How many lines in the material contain the string "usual"? Only the number is wanted.

::::::

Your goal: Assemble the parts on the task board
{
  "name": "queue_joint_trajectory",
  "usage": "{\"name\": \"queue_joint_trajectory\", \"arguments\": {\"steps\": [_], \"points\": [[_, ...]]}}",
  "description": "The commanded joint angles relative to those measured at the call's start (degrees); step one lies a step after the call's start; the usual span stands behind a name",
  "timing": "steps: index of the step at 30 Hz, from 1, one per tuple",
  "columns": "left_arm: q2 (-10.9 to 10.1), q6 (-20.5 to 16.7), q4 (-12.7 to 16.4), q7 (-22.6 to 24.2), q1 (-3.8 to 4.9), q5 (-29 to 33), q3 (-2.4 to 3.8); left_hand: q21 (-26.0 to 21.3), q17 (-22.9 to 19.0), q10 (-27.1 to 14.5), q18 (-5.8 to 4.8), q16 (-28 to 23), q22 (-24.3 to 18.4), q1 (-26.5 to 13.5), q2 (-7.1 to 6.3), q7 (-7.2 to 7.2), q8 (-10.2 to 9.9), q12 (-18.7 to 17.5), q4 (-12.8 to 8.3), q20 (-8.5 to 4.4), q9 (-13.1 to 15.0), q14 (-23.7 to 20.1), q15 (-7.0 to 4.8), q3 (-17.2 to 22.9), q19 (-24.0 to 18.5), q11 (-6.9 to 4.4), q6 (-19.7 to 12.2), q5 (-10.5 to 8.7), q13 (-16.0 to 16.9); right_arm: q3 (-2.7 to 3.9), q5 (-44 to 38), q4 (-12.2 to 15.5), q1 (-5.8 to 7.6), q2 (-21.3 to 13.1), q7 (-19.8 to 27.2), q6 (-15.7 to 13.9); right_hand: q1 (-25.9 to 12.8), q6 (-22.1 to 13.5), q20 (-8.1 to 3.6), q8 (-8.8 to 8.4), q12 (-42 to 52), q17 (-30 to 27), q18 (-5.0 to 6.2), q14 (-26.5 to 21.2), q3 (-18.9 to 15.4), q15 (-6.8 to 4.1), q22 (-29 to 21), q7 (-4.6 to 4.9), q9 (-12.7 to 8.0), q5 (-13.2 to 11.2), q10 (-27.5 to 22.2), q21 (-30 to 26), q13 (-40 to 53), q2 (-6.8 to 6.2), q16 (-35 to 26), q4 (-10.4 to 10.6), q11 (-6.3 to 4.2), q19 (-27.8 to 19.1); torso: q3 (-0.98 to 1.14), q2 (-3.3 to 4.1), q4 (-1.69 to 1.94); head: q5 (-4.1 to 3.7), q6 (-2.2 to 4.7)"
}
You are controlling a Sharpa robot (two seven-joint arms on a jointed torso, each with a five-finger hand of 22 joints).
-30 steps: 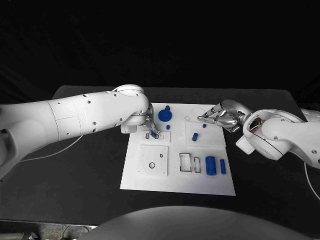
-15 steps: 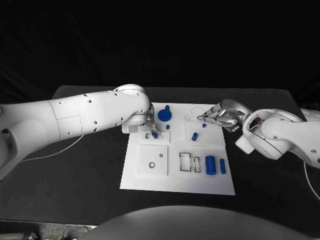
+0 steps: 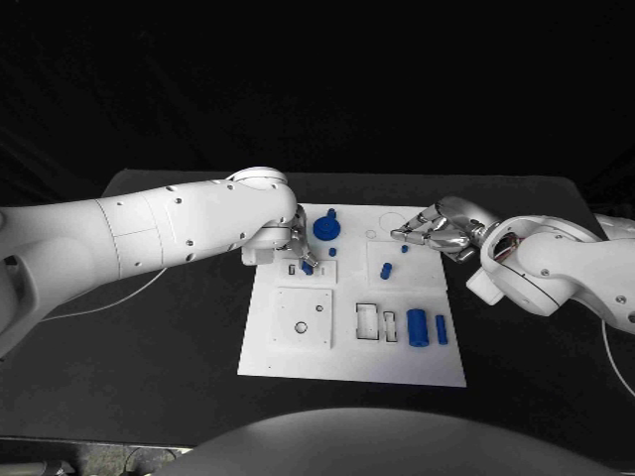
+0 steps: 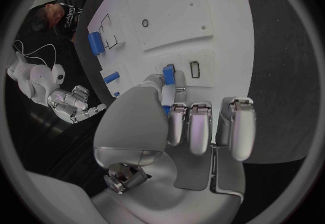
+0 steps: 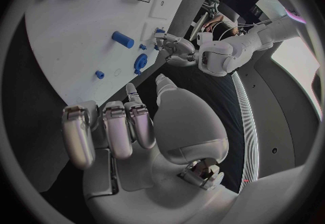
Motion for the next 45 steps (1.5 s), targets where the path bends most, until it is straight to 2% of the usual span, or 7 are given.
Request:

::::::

Response to this exercise
2